- [REQUIREMENT] From the records below, copy the lines that include "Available".
++++++++++
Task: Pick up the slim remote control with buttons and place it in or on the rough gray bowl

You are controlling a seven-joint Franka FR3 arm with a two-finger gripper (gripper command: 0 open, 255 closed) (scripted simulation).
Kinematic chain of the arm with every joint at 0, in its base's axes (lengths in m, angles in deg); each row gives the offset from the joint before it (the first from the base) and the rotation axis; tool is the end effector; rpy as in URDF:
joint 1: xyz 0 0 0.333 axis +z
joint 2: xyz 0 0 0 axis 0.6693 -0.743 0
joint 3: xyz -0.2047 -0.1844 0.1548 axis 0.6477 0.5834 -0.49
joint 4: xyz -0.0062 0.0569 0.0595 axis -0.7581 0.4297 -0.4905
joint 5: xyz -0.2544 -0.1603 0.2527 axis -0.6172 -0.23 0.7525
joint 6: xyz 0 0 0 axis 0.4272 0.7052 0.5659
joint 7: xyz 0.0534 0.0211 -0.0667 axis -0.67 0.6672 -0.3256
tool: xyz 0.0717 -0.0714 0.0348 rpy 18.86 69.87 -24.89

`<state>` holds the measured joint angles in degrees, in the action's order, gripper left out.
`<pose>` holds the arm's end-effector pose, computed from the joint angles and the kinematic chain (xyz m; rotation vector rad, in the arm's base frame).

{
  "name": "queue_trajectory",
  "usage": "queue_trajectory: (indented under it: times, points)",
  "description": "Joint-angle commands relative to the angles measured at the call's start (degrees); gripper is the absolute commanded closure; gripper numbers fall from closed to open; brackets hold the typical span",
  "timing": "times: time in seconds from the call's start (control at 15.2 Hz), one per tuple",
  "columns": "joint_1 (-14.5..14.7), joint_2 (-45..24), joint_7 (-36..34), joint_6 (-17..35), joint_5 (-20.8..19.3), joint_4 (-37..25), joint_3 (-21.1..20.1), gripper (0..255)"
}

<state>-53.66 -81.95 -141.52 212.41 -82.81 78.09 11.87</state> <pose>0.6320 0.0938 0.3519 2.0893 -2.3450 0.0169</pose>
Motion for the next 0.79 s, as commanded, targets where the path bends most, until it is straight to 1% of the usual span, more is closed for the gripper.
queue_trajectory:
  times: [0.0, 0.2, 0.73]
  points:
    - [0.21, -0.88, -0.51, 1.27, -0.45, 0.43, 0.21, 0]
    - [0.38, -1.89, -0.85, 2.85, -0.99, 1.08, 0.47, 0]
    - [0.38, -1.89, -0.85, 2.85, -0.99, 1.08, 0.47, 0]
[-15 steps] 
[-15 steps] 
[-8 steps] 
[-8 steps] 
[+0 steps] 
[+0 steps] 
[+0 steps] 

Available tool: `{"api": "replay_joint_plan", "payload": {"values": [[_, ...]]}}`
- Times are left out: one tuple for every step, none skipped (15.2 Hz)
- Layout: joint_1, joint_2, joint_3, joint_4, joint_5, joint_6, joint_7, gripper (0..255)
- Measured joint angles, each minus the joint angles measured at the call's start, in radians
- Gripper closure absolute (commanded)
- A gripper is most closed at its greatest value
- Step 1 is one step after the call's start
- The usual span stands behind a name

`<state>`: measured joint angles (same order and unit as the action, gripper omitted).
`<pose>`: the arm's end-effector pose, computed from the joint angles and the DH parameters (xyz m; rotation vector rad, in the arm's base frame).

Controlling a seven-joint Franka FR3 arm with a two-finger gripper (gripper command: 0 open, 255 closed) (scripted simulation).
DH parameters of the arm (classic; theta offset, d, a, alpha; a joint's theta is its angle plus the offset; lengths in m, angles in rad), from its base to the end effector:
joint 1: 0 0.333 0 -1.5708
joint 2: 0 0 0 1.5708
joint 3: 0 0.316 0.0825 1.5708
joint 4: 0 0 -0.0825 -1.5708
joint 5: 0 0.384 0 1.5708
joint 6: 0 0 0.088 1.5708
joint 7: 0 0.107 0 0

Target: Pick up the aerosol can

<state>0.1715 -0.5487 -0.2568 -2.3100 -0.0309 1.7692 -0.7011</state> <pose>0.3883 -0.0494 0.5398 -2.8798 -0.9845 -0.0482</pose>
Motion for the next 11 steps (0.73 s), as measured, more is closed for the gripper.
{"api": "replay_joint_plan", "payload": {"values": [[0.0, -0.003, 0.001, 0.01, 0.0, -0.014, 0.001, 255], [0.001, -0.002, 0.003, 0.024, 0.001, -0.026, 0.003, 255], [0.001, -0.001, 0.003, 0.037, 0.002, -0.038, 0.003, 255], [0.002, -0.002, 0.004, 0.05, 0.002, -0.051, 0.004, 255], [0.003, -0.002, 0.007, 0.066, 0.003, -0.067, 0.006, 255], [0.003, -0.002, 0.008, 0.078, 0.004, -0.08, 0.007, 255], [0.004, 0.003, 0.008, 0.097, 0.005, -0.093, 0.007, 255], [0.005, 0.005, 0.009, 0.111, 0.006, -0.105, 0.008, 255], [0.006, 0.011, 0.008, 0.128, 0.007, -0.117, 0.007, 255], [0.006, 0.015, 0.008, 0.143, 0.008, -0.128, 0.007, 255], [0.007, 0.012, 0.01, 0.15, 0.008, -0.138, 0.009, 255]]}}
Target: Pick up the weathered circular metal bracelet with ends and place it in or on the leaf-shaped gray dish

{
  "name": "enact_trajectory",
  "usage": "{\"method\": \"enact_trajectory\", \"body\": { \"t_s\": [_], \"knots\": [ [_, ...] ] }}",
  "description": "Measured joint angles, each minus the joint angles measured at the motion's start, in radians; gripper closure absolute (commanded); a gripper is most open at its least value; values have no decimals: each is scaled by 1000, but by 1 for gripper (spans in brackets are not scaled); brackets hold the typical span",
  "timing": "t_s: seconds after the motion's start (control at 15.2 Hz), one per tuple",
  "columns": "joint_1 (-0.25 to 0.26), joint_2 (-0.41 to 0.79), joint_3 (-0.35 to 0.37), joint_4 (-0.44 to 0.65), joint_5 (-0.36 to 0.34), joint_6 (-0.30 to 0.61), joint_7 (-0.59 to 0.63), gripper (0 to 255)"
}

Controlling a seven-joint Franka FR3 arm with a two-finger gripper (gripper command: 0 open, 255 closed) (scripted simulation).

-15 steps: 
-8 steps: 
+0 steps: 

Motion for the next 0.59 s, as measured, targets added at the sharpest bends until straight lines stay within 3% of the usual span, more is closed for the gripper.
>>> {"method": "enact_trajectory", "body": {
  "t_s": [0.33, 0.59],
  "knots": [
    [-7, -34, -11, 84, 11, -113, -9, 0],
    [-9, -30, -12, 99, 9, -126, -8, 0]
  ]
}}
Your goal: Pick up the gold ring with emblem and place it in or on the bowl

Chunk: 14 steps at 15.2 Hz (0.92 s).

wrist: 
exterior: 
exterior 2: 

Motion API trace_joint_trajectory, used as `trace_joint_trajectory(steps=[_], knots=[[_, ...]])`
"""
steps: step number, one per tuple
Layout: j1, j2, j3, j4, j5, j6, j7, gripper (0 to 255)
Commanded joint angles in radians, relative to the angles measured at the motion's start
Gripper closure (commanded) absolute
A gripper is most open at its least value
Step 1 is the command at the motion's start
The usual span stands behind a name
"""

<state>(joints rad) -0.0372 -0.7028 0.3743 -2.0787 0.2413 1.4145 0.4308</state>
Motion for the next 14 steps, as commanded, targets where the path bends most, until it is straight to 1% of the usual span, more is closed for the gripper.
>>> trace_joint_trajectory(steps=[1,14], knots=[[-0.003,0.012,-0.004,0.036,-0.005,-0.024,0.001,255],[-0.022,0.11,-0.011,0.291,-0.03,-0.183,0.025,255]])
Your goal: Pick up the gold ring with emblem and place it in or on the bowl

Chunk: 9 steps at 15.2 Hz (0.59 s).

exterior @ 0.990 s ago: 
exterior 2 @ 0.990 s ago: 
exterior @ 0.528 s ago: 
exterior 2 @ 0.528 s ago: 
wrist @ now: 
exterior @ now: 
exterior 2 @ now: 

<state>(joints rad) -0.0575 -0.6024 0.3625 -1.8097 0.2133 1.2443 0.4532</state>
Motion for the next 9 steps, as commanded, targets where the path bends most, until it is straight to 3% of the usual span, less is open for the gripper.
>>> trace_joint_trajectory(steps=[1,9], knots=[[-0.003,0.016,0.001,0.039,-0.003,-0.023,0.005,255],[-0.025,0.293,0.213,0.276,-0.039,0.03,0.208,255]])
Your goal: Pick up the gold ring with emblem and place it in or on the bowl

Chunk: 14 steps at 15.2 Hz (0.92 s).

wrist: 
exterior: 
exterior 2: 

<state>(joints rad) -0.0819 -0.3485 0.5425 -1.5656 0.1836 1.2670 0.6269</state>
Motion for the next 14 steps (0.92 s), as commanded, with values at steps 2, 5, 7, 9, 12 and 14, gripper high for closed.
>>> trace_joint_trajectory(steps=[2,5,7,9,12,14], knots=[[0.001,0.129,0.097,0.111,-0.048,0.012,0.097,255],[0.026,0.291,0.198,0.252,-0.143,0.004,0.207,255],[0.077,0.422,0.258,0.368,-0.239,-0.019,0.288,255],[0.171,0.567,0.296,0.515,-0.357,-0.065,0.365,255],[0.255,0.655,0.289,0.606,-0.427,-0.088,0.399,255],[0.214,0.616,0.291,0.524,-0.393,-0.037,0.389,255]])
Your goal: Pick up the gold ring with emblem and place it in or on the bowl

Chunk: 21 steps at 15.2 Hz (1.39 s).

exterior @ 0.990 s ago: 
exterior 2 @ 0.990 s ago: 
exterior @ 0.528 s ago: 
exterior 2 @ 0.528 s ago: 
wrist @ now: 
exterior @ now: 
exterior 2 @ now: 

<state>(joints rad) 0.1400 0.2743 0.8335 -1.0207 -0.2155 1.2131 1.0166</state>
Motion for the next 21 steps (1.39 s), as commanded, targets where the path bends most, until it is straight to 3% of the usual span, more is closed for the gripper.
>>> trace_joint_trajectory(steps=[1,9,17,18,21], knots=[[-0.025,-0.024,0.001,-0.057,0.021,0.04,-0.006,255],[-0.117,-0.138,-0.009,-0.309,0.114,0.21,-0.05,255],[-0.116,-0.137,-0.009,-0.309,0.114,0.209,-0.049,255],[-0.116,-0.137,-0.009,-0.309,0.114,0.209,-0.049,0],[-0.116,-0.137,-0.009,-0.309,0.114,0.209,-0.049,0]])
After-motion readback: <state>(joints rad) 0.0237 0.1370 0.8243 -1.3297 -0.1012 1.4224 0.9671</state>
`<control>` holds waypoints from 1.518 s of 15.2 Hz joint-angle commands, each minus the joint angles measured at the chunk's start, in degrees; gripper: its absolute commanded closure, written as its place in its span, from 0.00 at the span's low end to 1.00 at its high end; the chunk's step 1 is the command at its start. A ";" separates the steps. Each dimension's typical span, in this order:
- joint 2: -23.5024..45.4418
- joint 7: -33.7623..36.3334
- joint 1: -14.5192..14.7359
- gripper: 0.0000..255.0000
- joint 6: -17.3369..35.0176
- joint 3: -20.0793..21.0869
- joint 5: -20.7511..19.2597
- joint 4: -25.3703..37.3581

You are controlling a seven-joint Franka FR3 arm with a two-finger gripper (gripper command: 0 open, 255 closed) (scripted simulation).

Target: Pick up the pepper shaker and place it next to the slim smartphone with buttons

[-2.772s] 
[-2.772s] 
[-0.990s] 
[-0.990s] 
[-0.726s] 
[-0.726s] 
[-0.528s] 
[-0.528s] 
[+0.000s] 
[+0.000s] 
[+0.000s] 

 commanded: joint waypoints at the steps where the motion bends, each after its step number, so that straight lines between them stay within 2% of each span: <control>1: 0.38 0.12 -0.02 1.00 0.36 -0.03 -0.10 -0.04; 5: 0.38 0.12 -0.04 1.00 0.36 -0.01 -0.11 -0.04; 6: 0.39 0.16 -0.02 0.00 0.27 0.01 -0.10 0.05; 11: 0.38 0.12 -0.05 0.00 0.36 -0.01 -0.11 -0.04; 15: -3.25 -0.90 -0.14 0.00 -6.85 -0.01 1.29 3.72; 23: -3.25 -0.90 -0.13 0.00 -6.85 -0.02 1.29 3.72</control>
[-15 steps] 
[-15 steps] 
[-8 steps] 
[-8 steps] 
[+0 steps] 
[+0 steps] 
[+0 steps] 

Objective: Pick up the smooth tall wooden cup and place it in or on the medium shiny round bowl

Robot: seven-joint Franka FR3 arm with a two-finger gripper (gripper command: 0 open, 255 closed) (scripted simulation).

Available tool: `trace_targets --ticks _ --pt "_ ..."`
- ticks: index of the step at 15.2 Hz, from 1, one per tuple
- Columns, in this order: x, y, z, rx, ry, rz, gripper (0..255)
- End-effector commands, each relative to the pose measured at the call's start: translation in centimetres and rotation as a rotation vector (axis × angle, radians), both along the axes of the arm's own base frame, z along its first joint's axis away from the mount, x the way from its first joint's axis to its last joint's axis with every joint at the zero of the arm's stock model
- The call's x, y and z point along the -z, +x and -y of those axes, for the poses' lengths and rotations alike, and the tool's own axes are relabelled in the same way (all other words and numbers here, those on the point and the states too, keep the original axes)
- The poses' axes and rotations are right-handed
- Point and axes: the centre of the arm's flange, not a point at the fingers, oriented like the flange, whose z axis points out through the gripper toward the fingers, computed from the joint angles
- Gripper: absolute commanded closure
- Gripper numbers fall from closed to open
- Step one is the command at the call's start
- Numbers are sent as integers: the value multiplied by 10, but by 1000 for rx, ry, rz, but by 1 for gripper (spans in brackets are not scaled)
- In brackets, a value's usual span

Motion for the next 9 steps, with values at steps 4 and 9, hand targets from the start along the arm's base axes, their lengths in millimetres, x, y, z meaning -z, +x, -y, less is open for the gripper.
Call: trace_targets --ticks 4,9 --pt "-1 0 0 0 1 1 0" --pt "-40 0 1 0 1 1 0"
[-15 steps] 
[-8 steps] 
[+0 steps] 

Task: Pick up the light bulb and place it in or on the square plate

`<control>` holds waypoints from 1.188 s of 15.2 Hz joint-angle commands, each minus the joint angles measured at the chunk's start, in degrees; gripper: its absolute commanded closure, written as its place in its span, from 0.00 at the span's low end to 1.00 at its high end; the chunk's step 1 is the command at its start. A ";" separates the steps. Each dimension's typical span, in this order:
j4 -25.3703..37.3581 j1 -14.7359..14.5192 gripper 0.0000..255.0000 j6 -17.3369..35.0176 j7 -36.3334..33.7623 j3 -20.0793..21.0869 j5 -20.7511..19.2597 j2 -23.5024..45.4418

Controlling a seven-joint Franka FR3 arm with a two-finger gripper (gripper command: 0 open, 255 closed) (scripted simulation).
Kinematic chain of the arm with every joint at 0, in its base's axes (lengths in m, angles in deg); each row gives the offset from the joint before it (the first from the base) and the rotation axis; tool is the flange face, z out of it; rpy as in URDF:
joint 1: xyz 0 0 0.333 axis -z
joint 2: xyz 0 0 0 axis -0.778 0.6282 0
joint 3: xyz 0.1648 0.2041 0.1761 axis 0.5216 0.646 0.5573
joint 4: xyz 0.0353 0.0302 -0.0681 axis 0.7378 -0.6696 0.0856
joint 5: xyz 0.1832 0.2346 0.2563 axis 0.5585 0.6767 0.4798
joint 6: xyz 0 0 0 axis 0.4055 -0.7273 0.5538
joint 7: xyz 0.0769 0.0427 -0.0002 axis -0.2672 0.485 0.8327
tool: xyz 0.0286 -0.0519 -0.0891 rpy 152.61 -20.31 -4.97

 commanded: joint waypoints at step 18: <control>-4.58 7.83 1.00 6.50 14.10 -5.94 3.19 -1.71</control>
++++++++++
- [YOUR SOLUTION]
Available tool: `{"api": "replay_joint_plan", "payload": {"values": [[_, ...]]}}`
Available tool: `trace_targets --ticks _ --pt "_ ..."`

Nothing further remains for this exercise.